When you are confronted with another culture, you tend to focus on the things that are known and familiar to you. You (subconsciously) might expect your colleagues will understand what you mean and react to what you are used to. You, however, will soon realize that things are not always what they seem and you might draw the wrong conclusions. Thus, you will have to explore deeper! Take the effort to get to know more about the environment and your colleagues. Explore how ordinary people in the city live and think. Get out of the expat community and start exploring. How can you for instance judge marketing campaigns when you do not know the values and opinions of the users of your products?

 

Ratio versus emotion

Doing business in South East Europe is also focused on emotional and human connections and not only on ratio like more practised in Northern Europe or the USA. Before your potential clients even think about the terms and conditions of your business, they are first interested in establishing a closer relationship in which both parties gain respect for each other.

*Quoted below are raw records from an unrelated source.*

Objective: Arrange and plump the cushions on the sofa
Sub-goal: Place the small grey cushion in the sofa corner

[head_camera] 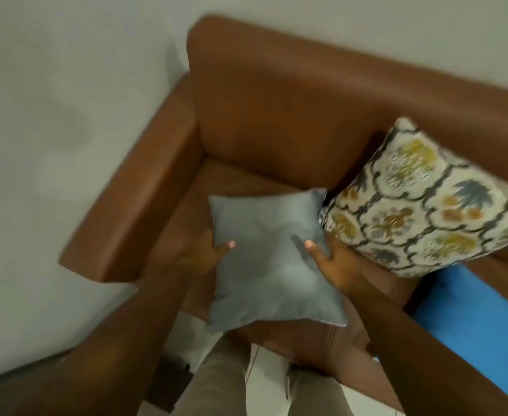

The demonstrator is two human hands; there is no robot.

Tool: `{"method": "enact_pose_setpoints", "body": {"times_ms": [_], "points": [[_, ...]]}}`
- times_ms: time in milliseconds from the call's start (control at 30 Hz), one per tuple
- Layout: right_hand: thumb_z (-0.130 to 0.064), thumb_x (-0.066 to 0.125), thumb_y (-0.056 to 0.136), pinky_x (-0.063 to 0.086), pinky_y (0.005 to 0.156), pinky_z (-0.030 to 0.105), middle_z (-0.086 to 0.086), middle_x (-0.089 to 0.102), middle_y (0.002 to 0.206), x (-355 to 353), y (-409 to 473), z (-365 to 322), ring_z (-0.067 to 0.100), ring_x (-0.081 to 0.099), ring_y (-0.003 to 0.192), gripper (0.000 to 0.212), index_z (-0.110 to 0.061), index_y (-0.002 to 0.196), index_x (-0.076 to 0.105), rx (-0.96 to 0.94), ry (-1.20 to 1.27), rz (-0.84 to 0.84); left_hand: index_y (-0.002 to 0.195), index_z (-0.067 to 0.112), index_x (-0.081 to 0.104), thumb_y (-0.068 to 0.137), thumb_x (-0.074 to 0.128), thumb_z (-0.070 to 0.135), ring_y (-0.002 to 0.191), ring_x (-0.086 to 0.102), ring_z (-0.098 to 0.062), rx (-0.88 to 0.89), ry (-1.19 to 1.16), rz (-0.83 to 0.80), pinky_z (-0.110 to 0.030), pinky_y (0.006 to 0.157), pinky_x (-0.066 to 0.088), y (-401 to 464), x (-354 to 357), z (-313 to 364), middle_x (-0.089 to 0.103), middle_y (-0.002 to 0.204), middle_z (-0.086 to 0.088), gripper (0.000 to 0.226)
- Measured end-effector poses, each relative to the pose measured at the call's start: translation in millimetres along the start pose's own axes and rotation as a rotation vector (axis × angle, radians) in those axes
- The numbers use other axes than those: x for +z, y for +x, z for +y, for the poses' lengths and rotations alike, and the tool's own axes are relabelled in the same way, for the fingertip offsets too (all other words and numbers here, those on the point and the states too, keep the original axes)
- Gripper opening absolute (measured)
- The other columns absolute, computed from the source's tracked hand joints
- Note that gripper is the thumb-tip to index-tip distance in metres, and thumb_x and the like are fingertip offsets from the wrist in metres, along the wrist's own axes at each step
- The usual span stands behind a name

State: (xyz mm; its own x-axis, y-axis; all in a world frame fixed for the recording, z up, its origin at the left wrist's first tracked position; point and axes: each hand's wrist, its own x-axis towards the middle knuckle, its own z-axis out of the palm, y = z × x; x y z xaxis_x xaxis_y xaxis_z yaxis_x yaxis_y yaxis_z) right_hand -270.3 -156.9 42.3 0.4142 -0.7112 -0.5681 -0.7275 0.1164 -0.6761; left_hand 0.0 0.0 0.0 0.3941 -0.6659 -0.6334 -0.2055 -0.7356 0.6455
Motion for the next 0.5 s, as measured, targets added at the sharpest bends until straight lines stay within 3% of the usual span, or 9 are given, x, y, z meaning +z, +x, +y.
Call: {"method": "enact_pose_setpoints", "body": {"times_ms": [100, 167, 233, 300, 367, 433, 500], "points": [[-0.076, 0.057, 0.081, 0.041, 0.101, 0.035, 0.008, 0.058, 0.142, 29.4, 30.5, 38.0, 0.029, 0.054, 0.129, 0.091, -0.015, 0.148, 0.047, 0.200, 0.078, 0.075, 0.149, 0.025, 0.051, 0.053, 0.074, 0.091, 0.127, 0.064, -0.024, -0.243, -0.207, -0.026, -0.050, 0.106, 0.054, 45.8, 35.6, -92.2, 0.063, 0.145, -0.001, 0.118], [-0.079, 0.061, 0.078, 0.044, 0.106, 0.041, 0.011, 0.049, 0.153, 45.7, 39.5, 63.5, 0.035, 0.051, 0.136, 0.101, -0.017, 0.154, 0.036, 0.319, 0.111, 0.071, 0.154, 0.034, 0.042, 0.050, 0.072, 0.093, 0.137, 0.057, -0.024, -0.329, -0.303, -0.071, -0.052, 0.110, 0.050, 44.7, 55.5, -113.0, 0.055, 0.154, 0.005, 0.123], [-0.076, 0.065, 0.077, 0.046, 0.105, 0.042, 0.010, 0.050, 0.153, 61.8, 50.2, 81.6, 0.035, 0.052, 0.135, 0.102, -0.017, 0.155, 0.034, 0.383, 0.118, 0.106, 0.159, 0.028, 0.038, 0.053, 0.069, 0.094, 0.146, 0.047, -0.025, -0.344, -0.321, -0.072, -0.051, 0.118, 0.042, 35.6, 60.7, -91.4, 0.046, 0.162, 0.004, 0.129], [-0.072, 0.067, 0.078, 0.049, 0.099, 0.039, 0.010, 0.058, 0.144, 69.4, 57.7, 79.4, 0.033, 0.058, 0.128, 0.093, -0.017, 0.148, 0.043, 0.393, 0.131, 0.156, 0.159, 0.022, 0.039, 0.065, 0.067, 0.088, 0.148, 0.044, -0.026, -0.355, -0.340, -0.064, -0.046, 0.122, 0.037, 32.4, 57.5, -76.5, 0.045, 0.162, 0.000, 0.118], [-0.072, 0.063, 0.083, 0.050, 0.100, 0.043, 0.011, 0.060, 0.141, 67.9, 60.4, 58.4, 0.035, 0.059, 0.126, 0.086, -0.015, 0.145, 0.046, 0.395, 0.137, 0.182, 0.159, 0.023, 0.037, 0.073, 0.061, 0.086, 0.149, 0.042, -0.023, -0.299, -0.320, 0.032, -0.044, 0.125, 0.033, 30.0, 50.2, -67.5, 0.045, 0.163, 0.001, 0.111], [-0.067, 0.056, 0.091, 0.045, 0.097, 0.038, 0.010, 0.059, 0.143, 61.0, 59.8, 26.4, 0.033, 0.057, 0.127, 0.074, -0.016, 0.144, 0.047, 0.365, 0.118, 0.176, 0.163, 0.022, 0.030, 0.066, 0.054, 0.095, 0.154, 0.035, -0.024, -0.275, -0.301, 0.131, -0.044, 0.128, 0.026, 26.5, 27.8, -46.1, 0.037, 0.167, 0.000, 0.123], [-0.066, 0.053, 0.092, 0.040, 0.095, 0.032, 0.002, 0.058, 0.141, 50.3, 53.2, -11.2, 0.023, 0.056, 0.125, 0.069, -0.023, 0.146, 0.048, 0.260, 0.178, 0.123, 0.164, 0.018, 0.024, 0.075, 0.052, 0.089, 0.157, 0.028, -0.028, -0.306, -0.263, 0.179, -0.042, 0.130, 0.019, 31.2, -7.4, -23.1, 0.028, 0.171, -0.003, 0.117]]}}
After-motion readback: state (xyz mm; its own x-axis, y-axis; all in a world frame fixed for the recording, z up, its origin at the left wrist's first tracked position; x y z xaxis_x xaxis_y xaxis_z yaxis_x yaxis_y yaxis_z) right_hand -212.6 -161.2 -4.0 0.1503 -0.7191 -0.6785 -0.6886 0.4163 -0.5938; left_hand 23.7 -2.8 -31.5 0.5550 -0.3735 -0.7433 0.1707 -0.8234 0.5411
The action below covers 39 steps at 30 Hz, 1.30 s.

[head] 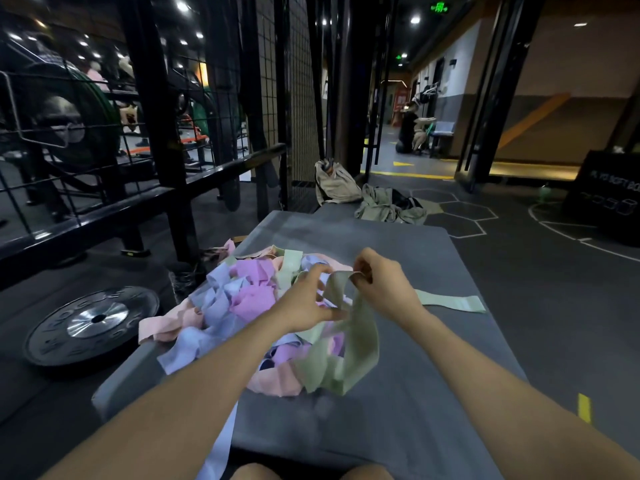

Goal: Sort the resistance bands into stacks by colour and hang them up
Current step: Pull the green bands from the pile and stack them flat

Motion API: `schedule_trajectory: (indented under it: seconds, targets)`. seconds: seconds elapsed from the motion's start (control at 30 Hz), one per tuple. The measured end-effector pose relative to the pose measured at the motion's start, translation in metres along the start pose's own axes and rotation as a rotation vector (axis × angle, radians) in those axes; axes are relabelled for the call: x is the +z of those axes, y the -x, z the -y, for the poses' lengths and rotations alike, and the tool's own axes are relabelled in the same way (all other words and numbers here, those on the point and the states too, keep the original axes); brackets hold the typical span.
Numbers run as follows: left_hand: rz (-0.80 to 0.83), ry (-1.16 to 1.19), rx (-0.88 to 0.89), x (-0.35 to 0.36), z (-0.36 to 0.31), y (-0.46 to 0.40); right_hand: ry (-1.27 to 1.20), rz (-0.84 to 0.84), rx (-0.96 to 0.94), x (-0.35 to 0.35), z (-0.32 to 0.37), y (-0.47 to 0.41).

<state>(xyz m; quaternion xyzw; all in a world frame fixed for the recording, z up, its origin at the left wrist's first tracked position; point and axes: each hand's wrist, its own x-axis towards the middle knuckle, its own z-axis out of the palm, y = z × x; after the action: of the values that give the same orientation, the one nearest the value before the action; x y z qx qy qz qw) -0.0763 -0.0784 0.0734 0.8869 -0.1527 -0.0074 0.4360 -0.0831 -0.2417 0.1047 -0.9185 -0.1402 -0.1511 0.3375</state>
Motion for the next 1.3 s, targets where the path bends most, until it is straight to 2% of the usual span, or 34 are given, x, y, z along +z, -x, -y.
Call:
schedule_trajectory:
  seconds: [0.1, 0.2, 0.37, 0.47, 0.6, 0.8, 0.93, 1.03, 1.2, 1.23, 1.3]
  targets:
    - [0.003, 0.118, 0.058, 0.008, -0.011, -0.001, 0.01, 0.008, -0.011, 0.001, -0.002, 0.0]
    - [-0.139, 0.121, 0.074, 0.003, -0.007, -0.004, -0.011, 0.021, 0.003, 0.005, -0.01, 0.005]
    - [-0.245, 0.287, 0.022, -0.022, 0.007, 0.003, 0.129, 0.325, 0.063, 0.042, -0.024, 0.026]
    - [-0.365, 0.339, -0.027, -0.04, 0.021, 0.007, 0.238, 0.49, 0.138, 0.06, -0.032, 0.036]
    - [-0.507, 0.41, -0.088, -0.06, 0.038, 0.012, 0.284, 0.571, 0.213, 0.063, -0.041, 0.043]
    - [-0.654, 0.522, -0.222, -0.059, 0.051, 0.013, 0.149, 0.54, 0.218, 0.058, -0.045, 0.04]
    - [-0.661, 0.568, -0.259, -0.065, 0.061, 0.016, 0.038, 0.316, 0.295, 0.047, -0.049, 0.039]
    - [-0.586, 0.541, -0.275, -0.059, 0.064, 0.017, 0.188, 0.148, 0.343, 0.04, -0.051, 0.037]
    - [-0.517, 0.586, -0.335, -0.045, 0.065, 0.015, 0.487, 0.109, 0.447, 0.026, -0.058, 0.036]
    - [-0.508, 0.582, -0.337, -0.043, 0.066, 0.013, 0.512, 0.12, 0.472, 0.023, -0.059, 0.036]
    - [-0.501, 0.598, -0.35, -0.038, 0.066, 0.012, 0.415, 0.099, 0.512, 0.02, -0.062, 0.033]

Domestic managers rely on their local network. Hidden agendas such as powerful positions or outstanding moral debts or credits to friends, family and other stakeholders could play a role in the decision-making process. Therefore, it is important to invest time in building up relationships with the local community. This can facilitate a faster pace or, when neglected, stall the business development progress.

 

Leave the bubble

The most effective international managers are sensitive to cultural differences and show empathy and patience in bringing out the best in their subordinates, peers and supervisors. The ex-pats that have the courage to step out of their cosy ex-pat bubble and discover the real world of the country where they are a temporarily guest will be able to make much faster progress. This will result in a very positive energy and synergy leading to improving the business for which they are responsible.